[Exercise aim] Transcribe only the lines of the listing below from the one holding "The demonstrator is" through the one holding "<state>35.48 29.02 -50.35", inclusive, without any change.

__________________________________________________

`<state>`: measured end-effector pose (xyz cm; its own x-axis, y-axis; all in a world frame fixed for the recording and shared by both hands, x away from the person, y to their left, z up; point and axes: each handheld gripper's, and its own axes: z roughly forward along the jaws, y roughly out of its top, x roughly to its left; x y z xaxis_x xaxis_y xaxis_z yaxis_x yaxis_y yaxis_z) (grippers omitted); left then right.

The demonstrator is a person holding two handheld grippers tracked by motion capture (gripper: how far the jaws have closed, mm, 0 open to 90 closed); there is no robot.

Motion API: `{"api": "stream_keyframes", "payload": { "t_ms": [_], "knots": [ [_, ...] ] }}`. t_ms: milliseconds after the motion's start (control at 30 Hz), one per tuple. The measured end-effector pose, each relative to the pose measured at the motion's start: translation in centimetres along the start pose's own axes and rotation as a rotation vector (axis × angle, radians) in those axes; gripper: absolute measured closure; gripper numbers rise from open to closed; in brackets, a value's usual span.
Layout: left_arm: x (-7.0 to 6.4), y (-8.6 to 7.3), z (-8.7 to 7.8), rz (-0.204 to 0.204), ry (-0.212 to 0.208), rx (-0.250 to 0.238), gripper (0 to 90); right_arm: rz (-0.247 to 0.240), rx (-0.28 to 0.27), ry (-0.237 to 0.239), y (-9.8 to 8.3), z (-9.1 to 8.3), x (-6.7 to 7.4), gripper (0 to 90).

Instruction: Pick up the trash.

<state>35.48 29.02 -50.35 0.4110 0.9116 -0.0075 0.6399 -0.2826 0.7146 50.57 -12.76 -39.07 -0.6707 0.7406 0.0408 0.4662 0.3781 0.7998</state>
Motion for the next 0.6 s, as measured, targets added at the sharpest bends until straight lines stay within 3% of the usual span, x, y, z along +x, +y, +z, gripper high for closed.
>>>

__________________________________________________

[Answer to this problem]
The demonstrator is a person holding two handheld grippers tracked by motion capture (gripper: how far the jaws have closed, mm, 0 open to 90 closed); there is no robot.

Motion API: `{"api": "stream_keyframes", "payload": { "t_ms": [_], "knots": [ [_, ...] ] }}`. t_ms: milliseconds after the motion's start (control at 30 Hz), one per tuple. The measured end-effector pose, each relative to the pose measured at the motion's start: translation in centimetres along the start pose's own axes and rotation as a rotation vector (axis × angle, radians) in those axes; gripper: absolute measured closure; gripper numbers rise from open to closed; in brackets, a value's usual span.
Layout: left_arm: x (-7.0 to 6.4), y (-8.6 to 7.3), z (-8.7 to 7.8), rz (-0.204 to 0.204), ry (-0.212 to 0.208), rx (-0.250 to 0.238), gripper (0 to 90); right_arm: rz (-0.247 to 0.240), rx (-0.28 to 0.27), ry (-0.237 to 0.239), y (-9.8 to 8.3), z (-9.1 to 8.3), x (-6.7 to 7.4), gripper (0 to 90).

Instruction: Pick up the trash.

<state>35.48 29.02 -50.35 0.4110 0.9116 -0.0075 0.6399 -0.2826 0.7146 50.57 -12.76 -39.07 -0.6707 0.7406 0.0408 0.4662 0.3781 0.7998</state>

No more work is required for the exercise.